*YOUR INSTRUCTIONS:* Every line between the top of the data below and the line with "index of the", both ends included, must be retyped exactly.

*SUPPLIED MATERIAL:*
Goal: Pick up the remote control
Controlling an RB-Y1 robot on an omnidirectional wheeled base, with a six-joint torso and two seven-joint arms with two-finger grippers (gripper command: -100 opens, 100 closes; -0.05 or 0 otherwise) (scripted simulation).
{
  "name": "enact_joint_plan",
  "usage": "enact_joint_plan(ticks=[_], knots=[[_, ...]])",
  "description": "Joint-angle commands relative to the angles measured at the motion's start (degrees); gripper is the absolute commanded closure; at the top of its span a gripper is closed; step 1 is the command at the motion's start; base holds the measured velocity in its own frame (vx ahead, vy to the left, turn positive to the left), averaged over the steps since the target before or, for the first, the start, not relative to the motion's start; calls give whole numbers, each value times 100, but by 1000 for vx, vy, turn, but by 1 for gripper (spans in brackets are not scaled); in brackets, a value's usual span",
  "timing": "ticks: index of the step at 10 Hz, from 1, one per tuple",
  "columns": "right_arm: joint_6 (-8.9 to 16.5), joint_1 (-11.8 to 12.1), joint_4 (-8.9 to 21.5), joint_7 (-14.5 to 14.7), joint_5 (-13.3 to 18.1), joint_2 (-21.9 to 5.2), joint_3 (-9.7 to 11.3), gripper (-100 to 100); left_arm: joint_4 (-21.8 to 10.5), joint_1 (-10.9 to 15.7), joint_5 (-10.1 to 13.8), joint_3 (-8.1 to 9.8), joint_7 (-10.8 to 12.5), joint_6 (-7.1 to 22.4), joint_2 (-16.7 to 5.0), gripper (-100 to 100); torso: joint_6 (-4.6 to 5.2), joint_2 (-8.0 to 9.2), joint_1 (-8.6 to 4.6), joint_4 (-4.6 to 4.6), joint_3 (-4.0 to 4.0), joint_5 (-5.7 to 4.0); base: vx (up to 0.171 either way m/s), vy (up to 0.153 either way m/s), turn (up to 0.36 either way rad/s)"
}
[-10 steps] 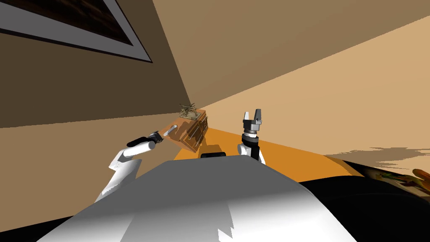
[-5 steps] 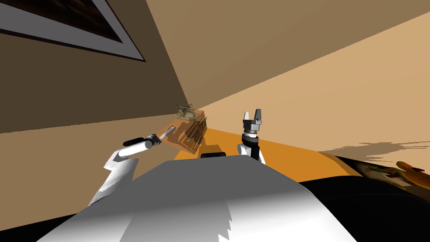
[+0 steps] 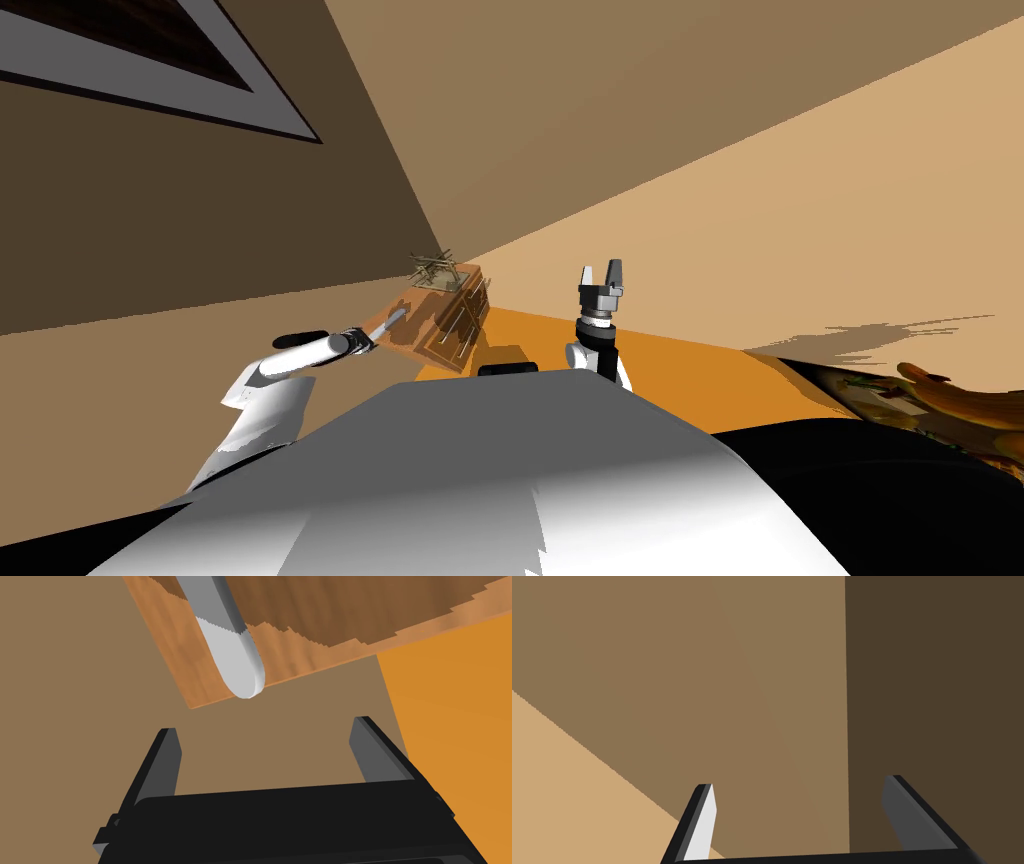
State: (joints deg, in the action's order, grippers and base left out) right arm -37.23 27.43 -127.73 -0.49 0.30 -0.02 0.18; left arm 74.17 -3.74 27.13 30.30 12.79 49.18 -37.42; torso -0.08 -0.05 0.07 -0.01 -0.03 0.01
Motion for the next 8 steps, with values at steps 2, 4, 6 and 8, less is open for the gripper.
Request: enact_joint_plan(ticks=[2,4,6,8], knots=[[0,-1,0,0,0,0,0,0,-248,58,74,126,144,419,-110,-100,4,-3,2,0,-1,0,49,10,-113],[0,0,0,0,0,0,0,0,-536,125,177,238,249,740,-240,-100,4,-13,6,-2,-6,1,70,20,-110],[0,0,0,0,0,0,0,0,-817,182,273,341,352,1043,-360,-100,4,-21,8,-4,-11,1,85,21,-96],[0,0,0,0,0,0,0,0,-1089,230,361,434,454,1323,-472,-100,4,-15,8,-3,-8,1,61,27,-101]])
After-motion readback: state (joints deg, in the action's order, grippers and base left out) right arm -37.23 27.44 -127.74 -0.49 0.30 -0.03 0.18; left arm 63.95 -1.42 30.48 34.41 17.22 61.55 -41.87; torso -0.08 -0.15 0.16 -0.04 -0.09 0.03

*ANSWER TO THIS EXERCISE:*
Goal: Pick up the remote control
Controlling an RB-Y1 robot on an omnidirectional wheeled base, with a six-joint torso and two seven-joint arms with two-finger grippers (gripper command: -100 opens, 100 closes; -0.05 or 0 otherwise) (scripted simulation).
{
  "name": "enact_joint_plan",
  "usage": "enact_joint_plan(ticks=[_], knots=[[_, ...]])",
  "description": "Joint-angle commands relative to the angles measured at the motion's start (degrees); gripper is the absolute commanded closure; at the top of its span a gripper is closed; step 1 is the command at the motion's start; base holds the measured velocity in its own frame (vx ahead, vy to the left, turn positive to the left), averaged over the steps since the target before or, for the first, the start, not relative to the motion's start; calls give whole numbers, each value times 100, but by 1000 for vx, vy, turn, but by 1 for gripper (spans in brackets are not scaled); in brackets, a value's usual span",
  "timing": "ticks: index of the step at 10 Hz, from 1, one per tuple",

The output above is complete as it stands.